API Security for AI Endpoints
AI-Specific API Risks
AI APIs differ from traditional APIs because every request is computationally expensive (GPU inference), every response may contain generated content that's hard to predict or filter, and the API surface is natural language — traditional input validation doesn't apply in the same way.
Essential Controls
Authentication & Authorization
- API key or OAuth 2.0 for all endpoints
- Per-user and per-key rate limits (tokens/minute, requests/hour)
- Scope-limited API keys — separate keys for read-only vs. tool-use access
- IP allowlisting for production integrations
Rate Limiting
AI-specific rate limiting should track both request count and token consumption:
| Metric | Why | Threshold Example |
|---|---|---|
| Requests per minute | Prevent basic flooding | 60 RPM per key |
| Input tokens per minute | Prevent context stuffing | 100K tokens/min |
| Output tokens per minute | Prevent expensive generation | 50K tokens/min |
| Cost per hour | Prevent budget exhaustion | $50/hour per key |
Input Validation
- Maximum input length (token count)
- Input encoding validation (reject malformed Unicode)

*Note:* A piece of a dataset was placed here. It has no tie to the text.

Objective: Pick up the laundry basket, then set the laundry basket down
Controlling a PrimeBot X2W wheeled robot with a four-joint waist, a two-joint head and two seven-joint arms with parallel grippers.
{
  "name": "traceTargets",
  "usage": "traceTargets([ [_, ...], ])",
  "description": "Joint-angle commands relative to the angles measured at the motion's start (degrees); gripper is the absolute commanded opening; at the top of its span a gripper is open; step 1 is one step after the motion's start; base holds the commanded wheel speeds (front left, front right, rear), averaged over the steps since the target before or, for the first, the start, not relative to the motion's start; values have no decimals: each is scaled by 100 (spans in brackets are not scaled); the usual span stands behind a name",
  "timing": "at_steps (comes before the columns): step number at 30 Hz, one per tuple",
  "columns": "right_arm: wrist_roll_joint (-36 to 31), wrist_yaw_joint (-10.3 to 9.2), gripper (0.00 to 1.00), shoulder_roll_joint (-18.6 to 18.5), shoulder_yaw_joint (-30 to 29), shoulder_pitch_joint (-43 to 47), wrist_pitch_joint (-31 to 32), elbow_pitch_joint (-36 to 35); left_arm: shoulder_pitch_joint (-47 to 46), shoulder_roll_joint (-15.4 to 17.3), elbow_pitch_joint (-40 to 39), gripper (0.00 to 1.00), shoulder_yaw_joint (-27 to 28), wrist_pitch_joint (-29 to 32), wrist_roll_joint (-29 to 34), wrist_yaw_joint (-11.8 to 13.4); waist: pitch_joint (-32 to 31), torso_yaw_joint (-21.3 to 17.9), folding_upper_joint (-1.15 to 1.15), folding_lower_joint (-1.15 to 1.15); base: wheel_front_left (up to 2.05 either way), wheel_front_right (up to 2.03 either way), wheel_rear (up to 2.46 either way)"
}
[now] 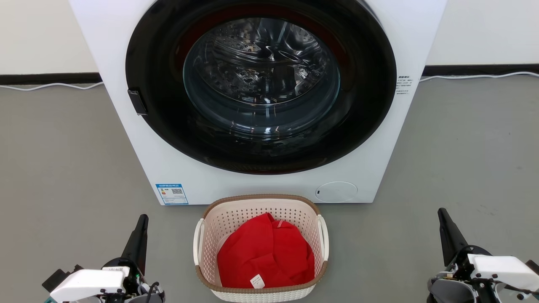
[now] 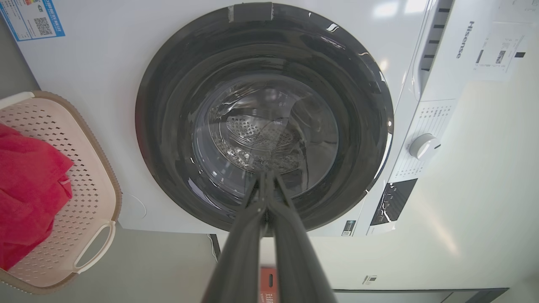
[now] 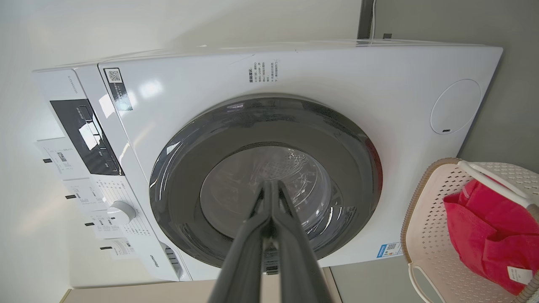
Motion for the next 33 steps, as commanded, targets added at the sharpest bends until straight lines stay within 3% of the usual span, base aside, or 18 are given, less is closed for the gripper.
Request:
traceTargets([
  [1, -16, 42, 0, -18, 106, -240, 45, -158, -311, 60, -125, 0, 167, 35, 11, -39, 0, 0, 0, 0, 0, 0, 0],
  [25, -16, 42, 0, -18, 106, -240, 45, -158, -311, 60, -125, 0, 167, 35, 11, -39, 0, 0, 0, 0, 0, 0, 0],
  [26, 0, 0, 100, 0, 7, 12, -1, 20, 11, -3, 15, 100, -1, -4, 1, 2, 0, 0, 0, 0, 0, 0, 0],
  [27, 0, -3, 0, 5, 19, 38, -3, 55, 37, -16, 64, 0, -4, -13, 0, 4, 0, 0, 0, 0, 0, 0, 0],
  [29, 0, -3, 0, 30, 38, 145, -5, 195, 159, -50, 211, 0, -10, -15, 1, 4, 1, 0, 0, 0, 0, 0, 0],
  [30, 0, -5, 100, 41, 49, 192, -10, 246, 210, -58, 264, 100, -16, -20, 4, 4, 2, 1, 0, 0, 0, 0, 0],
  [33, 1, -4, 100, 40, 125, 180, -61, 227, 215, -55, 222, 100, -50, -71, 29, 3, 5, 3, 0, 3, 0, 0, 0],
])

- Perplexity checking (flag unusual token sequences)
- Content classification on input (detect adversarial patterns)
Output Security
- PII scanning on all responses
- Content safety classification on outputs
- Response size limits
- Watermarking for model output attribution
Logging & Monitoring
- Log all requests and responses (with PII redaction)
- Anomaly detection on query patterns
- Alert on extraction indicators (high volume, systematic variation)
- Audit trail for all API key operations